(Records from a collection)
········

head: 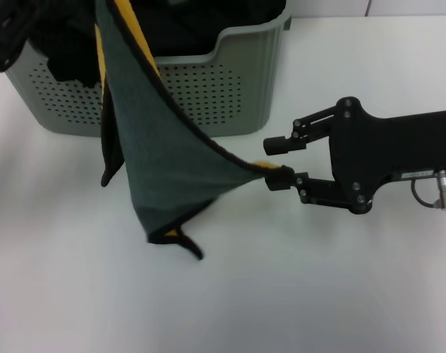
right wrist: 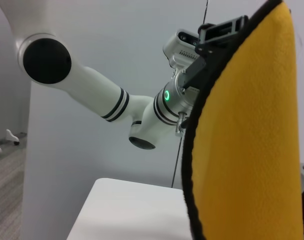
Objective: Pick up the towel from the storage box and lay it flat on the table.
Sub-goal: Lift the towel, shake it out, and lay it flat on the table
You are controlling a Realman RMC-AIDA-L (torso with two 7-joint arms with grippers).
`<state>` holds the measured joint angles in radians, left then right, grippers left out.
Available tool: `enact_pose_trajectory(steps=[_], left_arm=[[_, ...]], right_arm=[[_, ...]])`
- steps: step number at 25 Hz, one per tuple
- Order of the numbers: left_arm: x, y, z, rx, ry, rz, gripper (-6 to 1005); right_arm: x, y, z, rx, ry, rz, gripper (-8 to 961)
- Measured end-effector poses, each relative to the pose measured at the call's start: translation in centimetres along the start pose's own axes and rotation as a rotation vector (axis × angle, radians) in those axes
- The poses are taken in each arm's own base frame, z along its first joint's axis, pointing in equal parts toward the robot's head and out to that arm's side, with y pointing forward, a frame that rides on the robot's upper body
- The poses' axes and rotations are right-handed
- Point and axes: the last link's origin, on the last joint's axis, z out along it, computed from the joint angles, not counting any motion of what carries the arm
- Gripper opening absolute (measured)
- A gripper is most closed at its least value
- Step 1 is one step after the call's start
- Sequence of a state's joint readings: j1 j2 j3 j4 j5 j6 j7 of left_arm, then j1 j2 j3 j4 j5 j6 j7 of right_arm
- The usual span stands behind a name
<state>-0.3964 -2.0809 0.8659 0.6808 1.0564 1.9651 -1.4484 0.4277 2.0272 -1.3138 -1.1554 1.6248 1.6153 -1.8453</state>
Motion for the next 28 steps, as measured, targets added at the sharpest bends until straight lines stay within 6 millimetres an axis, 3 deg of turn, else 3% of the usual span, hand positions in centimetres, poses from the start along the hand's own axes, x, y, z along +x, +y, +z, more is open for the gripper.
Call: enact_pose_trajectory(steps=[1, 7, 12, 23, 28], left_arm=[[0.0, 0.0, 0.1, -0.003, 0.000, 0.001, 17], [0.1, 0.0, 0.0, 0.001, 0.004, 0.005, 17], [0.1, 0.0, -0.2, 0.010, 0.007, 0.007, 18], [-0.1, -0.1, -0.5, 0.024, -0.008, 0.002, 18], [-0.7, 0.1, -1.0, 0.032, -0.059, -0.039, 18]], right_arm=[[0.0, 0.0, 0.1, -0.001, -0.001, -0.003, 305], [0.0, -0.1, 0.2, 0.024, -0.002, -0.024, 329], [0.3, -0.4, 0.2, 0.050, 0.010, -0.019, 503], [0.6, 0.0, 0.3, 0.036, 0.015, -0.024, 322], [-0.3, -0.4, 0.1, 0.048, 0.000, 0.011, 69]])
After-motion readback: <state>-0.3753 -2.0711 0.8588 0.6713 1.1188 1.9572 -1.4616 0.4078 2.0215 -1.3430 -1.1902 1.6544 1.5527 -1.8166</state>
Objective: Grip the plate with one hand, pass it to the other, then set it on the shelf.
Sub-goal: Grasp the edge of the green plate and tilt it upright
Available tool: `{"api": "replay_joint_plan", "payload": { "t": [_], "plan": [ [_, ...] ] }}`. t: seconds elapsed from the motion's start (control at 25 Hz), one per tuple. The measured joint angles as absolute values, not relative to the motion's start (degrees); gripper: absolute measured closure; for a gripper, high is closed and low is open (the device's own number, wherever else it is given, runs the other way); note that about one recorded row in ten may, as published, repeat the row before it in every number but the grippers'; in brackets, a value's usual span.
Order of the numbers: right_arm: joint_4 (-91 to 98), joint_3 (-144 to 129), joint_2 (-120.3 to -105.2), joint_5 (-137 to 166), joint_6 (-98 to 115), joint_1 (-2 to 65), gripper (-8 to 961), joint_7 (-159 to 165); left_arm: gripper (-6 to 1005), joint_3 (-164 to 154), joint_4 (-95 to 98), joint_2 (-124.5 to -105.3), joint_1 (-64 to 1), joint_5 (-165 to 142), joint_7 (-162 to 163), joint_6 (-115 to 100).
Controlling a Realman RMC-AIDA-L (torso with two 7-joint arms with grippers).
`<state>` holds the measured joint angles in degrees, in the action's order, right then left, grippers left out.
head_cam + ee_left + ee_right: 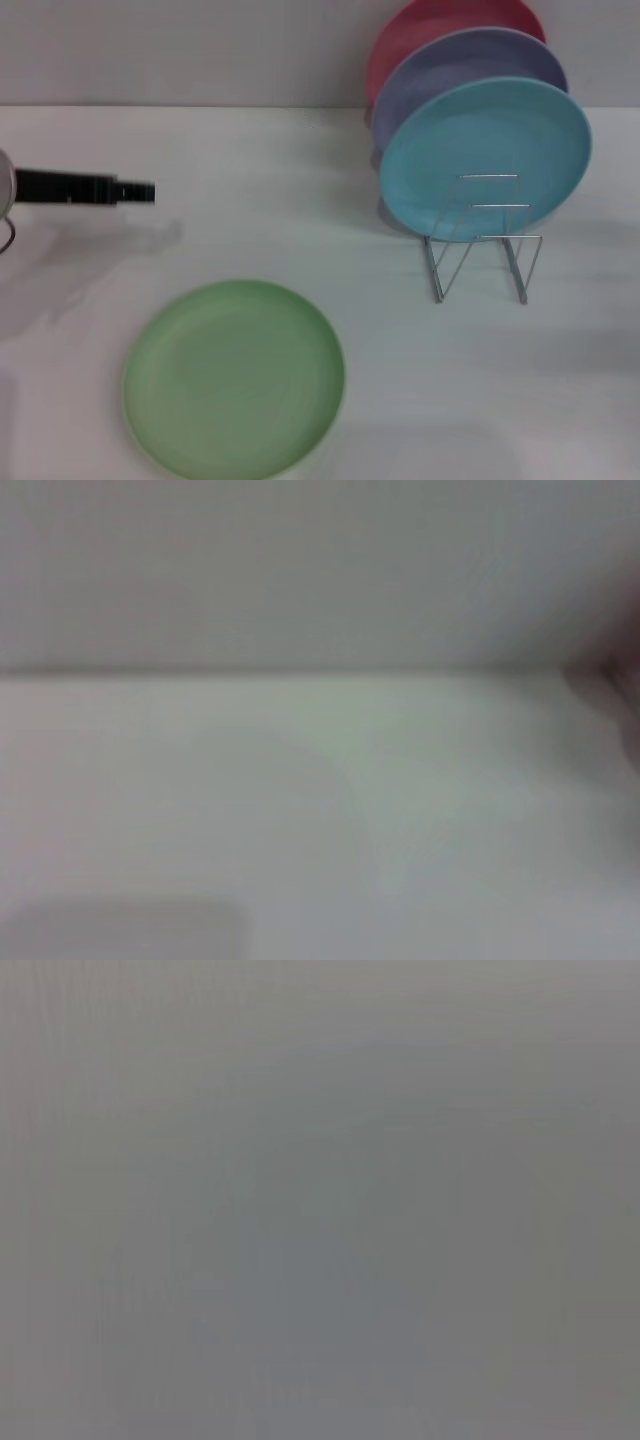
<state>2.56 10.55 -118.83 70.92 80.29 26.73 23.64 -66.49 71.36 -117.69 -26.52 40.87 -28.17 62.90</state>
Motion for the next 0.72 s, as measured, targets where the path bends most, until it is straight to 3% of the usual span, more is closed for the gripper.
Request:
{"api": "replay_joint_plan", "payload": {
  "t": [0.32, 0.72],
  "plan": [
    [3.9, 10.1, -118.73, 71.2, 79.8, 28.3, 228, 23.6, 192, -66.3, 76.2, -117.89, -24.5, 36.8, -27.7, 81.6],
    [6.1, 10.1, -118.50, 71.1, 77.1, 30.4, 228, 23.6, 191, -66.8, 76.8, -118.03, -24.6, 36.4, -19.4, 87.3]
  ]
}}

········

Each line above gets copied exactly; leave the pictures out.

head: 
right wrist: 
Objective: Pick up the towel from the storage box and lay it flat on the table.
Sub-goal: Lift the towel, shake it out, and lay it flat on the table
You are controlling a Realman RMC-AIDA-L (torso with two 7-joint arms with grippers).
`<state>` holds the measured joint angles in radians, left then right, grippers left out.
Available tool: `enact_pose_trajectory(steps=[_], left_arm=[[_, ...]], right_arm=[[_, ...]])`
- steps: step number at 25 Hz, one per tuple
- Order of the numbers: left_arm: x, y, z, rx, ry, rz, gripper (-6 to 1005); right_arm: x, y, z, rx, ry, rz, gripper (-8 to 961)
- Measured end-effector poses, each relative to the pose measured at the call's start: translation in centimetres along the start pose's own axes and rotation as a rotation vector (axis × angle, radians) in those axes
- The poses are taken in each arm's own base frame, z along its first joint's axis, pointing in equal parts toward the robot's head and out to that arm's side, with y pointing forward, a frame that rides on the robot's upper body
- The poses' axes and rotations are right-handed
- Point and axes: the last link's origin, on the last joint's axis, z out along it, computed from the joint angles, not counting any motion of what carries the arm
- Gripper opening absolute (measured)
- A gripper is most closed at its least value
- Step 1 is one step after the call's start
- Sequence of a state's joint readings: j1 j2 j3 j4 j5 j6 j7 of left_arm, then j1 j2 j3 j4 j5 j6 j7 of right_arm
- The usual span stands behind a name
<state>-0.3964 -2.0809 0.8659 0.6808 1.0564 1.9651 -1.4484 0.4277 2.0272 -1.3138 -1.1554 1.6248 1.6153 -1.8453</state>
Motion for the next 28 steps, as measured, targets added at the sharpest bends until straight lines stay within 6 millimetres an axis, 3 deg of turn, else 3% of the usual span, hand positions in centimetres, poses from the start along the hand's own axes, x, y, z along +x, +y, +z, more is open for the gripper.
Call: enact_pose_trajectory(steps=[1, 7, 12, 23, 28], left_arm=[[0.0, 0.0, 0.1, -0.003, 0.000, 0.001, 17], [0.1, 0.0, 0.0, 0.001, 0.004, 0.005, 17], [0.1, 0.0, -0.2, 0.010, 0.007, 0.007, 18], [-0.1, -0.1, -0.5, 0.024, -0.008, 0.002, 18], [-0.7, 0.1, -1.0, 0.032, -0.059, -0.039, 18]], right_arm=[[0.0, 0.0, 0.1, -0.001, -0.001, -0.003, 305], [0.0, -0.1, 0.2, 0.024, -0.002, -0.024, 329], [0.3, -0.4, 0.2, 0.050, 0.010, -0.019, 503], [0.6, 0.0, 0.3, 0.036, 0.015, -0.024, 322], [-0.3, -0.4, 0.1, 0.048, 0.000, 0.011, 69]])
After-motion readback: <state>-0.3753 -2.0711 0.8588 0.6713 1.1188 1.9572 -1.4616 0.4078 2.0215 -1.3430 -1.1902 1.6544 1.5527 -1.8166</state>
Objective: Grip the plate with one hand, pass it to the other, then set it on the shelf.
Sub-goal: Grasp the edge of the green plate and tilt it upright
Available tool: `{"api": "replay_joint_plan", "payload": { "t": [_], "plan": [ [_, ...] ] }}`. t: seconds elapsed from the motion's start (control at 25 Hz), one per tuple. The measured joint angles as absolute values, not relative to the motion's start (degrees); gripper: absolute measured closure; for a gripper, high is closed and low is open (the device's own number, wherever else it is given, runs the other way); note that about one recorded row in ten may, as published, repeat the row before it in every number but the grippers'; in brackets, a value's usual span.
Order of the numbers: right_arm: joint_4 (-91 to 98), joint_3 (-144 to 129), joint_2 (-120.3 to -105.2), joint_5 (-137 to 166), joint_6 (-98 to 115), joint_1 (-2 to 65), gripper (-8 to 961), joint_7 (-159 to 165); left_arm: gripper (-6 to 1005), joint_3 (-164 to 154), joint_4 (-95 to 98), joint_2 (-124.5 to -105.3), joint_1 (-64 to 1), joint_5 (-165 to 142), joint_7 (-162 to 163), joint_6 (-115 to 100).
Controlling a Realman RMC-AIDA-L (torso with two 7-joint arms with grippers).
`<state>` holds the measured joint angles in degrees, in the action's order, right then left, grippers left out.
head_cam + ee_left + ee_right: 
<state>2.56 10.55 -118.83 70.92 80.29 26.73 23.64 -66.49 71.36 -117.69 -26.52 40.87 -28.17 62.90</state>
Motion for the next 0.72 s, as measured, targets where the path bends most, until it is straight to 3% of the usual span, more is closed for the gripper.
Request:
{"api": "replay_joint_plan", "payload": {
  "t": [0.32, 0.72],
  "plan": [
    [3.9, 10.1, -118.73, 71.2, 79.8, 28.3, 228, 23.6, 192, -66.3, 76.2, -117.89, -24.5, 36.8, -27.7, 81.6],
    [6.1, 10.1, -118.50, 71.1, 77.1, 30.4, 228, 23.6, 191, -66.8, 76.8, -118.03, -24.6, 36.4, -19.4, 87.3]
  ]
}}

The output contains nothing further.